#!/bin/bash
#
# Download the PP data in the current wd given the video table file.
# Make sure you have some disk space ~1.5-2 To is ideal if you want to download everything. You 
# can interrupt this script and rerun it at a later stage, already-existing data will not be 
# re-downloaded.
# 
# 


# If you want to download everything, even videos without annotation (10x more data)
# INPUT_FILE="videos_anon_filtered_export_2023-10-03.tsv"

# If you want only annotated data (the species or "no bird")
INPUT_FILE="videos_anon_filtered_export_only_annotated_2023-10-03.tsv"

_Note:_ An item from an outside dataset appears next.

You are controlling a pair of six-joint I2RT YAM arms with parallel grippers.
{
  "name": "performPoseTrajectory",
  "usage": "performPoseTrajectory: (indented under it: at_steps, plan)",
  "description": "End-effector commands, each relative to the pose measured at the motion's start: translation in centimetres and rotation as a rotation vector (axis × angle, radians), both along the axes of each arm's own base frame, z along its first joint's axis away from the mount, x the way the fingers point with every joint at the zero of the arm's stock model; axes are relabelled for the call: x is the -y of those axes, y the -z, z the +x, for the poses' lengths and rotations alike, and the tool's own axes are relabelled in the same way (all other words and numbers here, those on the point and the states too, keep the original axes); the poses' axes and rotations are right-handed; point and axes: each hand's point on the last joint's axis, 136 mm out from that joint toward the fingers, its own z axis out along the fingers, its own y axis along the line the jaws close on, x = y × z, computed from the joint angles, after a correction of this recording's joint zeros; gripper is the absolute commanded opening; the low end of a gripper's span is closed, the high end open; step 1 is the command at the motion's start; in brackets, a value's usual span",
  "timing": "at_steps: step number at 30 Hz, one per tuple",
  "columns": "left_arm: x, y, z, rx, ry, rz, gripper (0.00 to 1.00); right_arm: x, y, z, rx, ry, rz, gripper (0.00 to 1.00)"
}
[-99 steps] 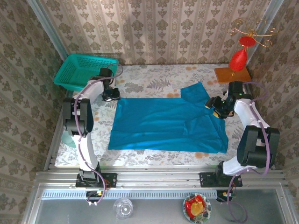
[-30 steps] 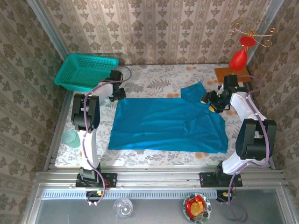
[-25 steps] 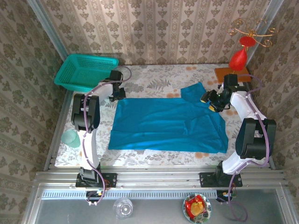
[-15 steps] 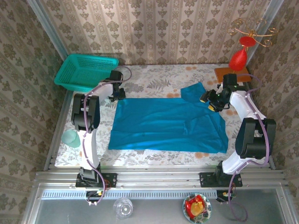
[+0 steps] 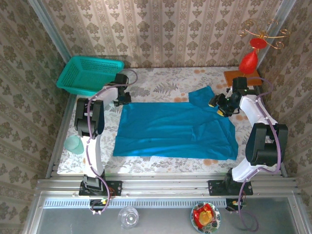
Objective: Fold the inside-out t-shirt
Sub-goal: Fold the T-shirt at the center of the table.
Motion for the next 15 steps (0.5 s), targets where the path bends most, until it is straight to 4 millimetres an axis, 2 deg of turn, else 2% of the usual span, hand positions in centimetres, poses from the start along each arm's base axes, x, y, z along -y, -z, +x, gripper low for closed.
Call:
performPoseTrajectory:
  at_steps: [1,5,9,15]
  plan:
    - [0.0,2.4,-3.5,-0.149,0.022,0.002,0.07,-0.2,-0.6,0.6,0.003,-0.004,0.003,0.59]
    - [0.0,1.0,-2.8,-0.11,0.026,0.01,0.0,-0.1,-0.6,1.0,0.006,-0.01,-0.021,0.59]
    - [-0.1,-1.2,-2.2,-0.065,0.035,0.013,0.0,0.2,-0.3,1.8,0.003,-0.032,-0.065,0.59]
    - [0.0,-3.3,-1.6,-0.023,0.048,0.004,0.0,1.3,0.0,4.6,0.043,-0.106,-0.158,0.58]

# Subset dataset if needed. Good if you want to have a test dataset quickly
SUBSET_FACTOR=1

# Max number of connections when downloading. Please be nice on our server, don't put this 
# too high (<8 should be good)
MAX_CONNECTIONS=8


i=0
total="$(( $(wc -l $INPUT_FILE | cut -d" " -f1) - 1 ))"
DLROOT="https://archive.poids-plume.fr/files/generated"

while read -r line; do
    if [ $i -eq 0 ] || [ $(( i % SUBSET_FACTOR )) -ne 0 ]; then
        i=$(( i + 1 ));
        continue
    fi

    season="$(echo "$line" | cut -f 1)"
    date="$(echo "$line" | cut -f 2)"
    path_name="$(echo "$line" | cut -f 3)"
    local_path="$(echo "$line" | cut -f 4)"
    feeder="$(echo "$line" | cut -f 5)"
    dlpath="$DLROOT/$season/videos/$feeder/$date/$path_name/video.mp4"

    # Remove "" when they are present
    dlpath=$(echo $dlpath | tr -d '"')

    # We dl an mp4 file, not a raw h264 stream
    local_path="./data/$(echo $local_path | tr -d '"' | sed 's/h264$/mp4/')"

    if [ ! -e "$local_path" ]; then
        echo "[$i/$total] [DL] $dlpath"
        mkdir -p "$(dirname "$local_path")"
        sem -j "$MAX_CONNECTIONS" curl --no-progress-meter "$dlpath" > "$local_path"
    else
        echo "[$i/$total] [--] $dlpath"
    fi

    i=$(( i + 1 ));
done < "$INPUT_FILE"